Но Александру Григорьевну было не пробить: искусственное, вредное, простудишься, для кого этот разврат носить – и точка. Для матери существовала только одежда эпохи СССР – из натуральных грубых материалов, однотипная, добротно сшитая. Всё современное, модное вызывало у женщины приступ отвращения и непонимания.
– Как я тебя красиво одевала, доченька! – умилялась мать, напоминая ребёнку, сколько сил и заботы в неё было когда-то вложено.
Люба помнила свои кукольные наряды: пышные, бархатные платьица, как у королевской особы, белоснежные колготки, узорчатые гольфы, лакированные туфельки с крупными расписными бляшками – всё это смотрело на неё своим великолепием со школьных фотографий. Но куда великолепие потом подевалось?
Ближе к седьмому классу мама спустила с чердака тюки с закупленной впрок одеждой времён своей молодости. Перебрала вещи, побитые пылью, нахваливая их качество. Сказала, что дочери они как раз впору и теперь она будет носить все запасы на радость матери. То, что «качественные» шмотки и обувь конкретно устарели и выглядят неуместно на подростке 90-х, женщину не заботило. Александра будто стала слепой и глухой ко внешнему виду дочки и его соответствию молодёжной среде, хотя раньше для неё было самым ценным, чтобы дитя выглядело лучше и дороже ровесников да мозолило окружающим, не позволявшим покупать своим отпрыскам настолько роскошные вещи, глаза.
Первой в школе контраст в Любином внешнем виде оценила Бортник.

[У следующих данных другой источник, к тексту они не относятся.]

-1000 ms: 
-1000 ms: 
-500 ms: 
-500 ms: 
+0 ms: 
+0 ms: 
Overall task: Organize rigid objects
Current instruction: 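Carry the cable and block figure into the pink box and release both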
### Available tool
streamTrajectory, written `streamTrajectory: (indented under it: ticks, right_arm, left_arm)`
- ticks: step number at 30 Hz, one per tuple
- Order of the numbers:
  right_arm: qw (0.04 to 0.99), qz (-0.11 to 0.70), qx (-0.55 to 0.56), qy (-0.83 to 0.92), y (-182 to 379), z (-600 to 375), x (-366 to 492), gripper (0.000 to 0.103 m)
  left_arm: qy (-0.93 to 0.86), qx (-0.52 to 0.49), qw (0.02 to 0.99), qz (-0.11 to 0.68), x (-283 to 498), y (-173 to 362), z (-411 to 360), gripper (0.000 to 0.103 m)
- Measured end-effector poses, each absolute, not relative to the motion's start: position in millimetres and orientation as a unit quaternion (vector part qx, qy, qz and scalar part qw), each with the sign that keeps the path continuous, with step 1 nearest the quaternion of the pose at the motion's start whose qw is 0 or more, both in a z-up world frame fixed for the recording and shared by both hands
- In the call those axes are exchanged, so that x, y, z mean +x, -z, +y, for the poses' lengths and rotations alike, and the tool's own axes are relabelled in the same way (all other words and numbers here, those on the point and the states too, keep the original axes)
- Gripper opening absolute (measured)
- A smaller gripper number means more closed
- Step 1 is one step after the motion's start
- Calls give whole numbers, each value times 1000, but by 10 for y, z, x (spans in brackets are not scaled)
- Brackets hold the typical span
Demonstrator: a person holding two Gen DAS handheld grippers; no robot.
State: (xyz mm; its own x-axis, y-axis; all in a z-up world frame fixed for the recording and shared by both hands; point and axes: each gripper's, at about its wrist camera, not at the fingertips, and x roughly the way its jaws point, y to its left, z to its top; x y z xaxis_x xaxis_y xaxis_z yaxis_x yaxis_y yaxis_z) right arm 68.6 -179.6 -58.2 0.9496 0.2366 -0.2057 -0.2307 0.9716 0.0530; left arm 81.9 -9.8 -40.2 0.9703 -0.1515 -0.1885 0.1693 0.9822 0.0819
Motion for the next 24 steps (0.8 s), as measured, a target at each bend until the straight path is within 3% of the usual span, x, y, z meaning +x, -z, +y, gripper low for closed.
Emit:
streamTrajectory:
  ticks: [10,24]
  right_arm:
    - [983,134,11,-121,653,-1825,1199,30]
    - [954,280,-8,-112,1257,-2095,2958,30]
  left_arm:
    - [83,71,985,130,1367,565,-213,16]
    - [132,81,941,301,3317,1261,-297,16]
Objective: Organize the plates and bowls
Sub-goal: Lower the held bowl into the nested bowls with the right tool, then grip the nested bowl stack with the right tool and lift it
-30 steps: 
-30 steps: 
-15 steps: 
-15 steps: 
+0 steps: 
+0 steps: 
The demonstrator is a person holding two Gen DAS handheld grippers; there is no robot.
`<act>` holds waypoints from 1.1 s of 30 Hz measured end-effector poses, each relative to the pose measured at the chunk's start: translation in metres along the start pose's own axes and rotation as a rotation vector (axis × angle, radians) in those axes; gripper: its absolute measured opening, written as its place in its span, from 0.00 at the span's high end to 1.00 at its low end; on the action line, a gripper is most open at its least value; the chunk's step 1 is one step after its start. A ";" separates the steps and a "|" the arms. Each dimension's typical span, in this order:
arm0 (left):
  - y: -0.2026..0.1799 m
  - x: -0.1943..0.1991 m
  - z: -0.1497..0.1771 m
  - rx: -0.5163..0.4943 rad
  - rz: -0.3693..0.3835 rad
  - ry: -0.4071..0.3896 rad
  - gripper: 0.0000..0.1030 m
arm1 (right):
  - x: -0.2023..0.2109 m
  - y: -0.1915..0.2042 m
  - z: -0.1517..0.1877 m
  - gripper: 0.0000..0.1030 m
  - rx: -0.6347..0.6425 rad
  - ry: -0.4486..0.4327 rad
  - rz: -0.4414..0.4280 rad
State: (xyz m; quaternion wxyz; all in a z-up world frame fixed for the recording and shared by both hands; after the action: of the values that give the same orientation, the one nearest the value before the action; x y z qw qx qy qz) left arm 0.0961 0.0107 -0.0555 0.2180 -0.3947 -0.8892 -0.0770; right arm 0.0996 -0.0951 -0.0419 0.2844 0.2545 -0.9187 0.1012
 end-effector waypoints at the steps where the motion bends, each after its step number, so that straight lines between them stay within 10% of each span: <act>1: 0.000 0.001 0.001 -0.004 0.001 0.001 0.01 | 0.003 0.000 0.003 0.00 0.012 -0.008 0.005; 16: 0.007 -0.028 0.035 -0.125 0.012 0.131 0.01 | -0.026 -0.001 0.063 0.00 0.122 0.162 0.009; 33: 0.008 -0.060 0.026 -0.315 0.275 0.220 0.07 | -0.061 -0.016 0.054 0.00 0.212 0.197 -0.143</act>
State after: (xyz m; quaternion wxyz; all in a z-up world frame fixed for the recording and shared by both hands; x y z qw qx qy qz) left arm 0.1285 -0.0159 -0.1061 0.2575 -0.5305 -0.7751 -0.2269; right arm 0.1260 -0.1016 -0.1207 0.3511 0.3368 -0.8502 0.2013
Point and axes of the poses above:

Мама раньше забрасывала её дорогими подарками, а к седьмому классу перестала – с зарплатой на ж/д начались перебои. Прежнее нейтрально-положительное отношение к тихоне поменялось на ехидно-насмешливое. Валентина Борисовна позабыла, как девочку зовут, и начала задевать её физический недостаток. На родительских собраниях Григорьевна стала получать от классрука только обидные комментарии и неуважительное отношение.
«А могла бы учиться вместе с Сэро и Имиром – при поступлении меня зачислили-то в «Д» класс! Если б мама не считала «Д» отбросом и не засунула меня в элитный «А», отстегнув завучам на лапы, то, может быть, всё сложилось иначе! Куча друзей, никто бы не гнобил, и я б знать не знала Степанченко и Илютину. Классруком был бы физрук, а не Бортник! Хотя… Господни пути неисповедимы. Всё относительно. И ничего не изменишь!»
Тихоня отхлебнула чаю и, вспомнив, как в школе стало известно об её изъяне, поморщилась. Григорьевна, знакомясь с педагогами, спрашивала, не отразится ли дефект дочери на успеваемости и обучаемости. «Кабы она молчала, никто б и не заметил! Наверное. Мама, думаю, хотела, как лучше. Чтоб меня жалели, не трогали, относились мягче и не обижали. Только получилось наоборот. Бортник – редкая грымза!»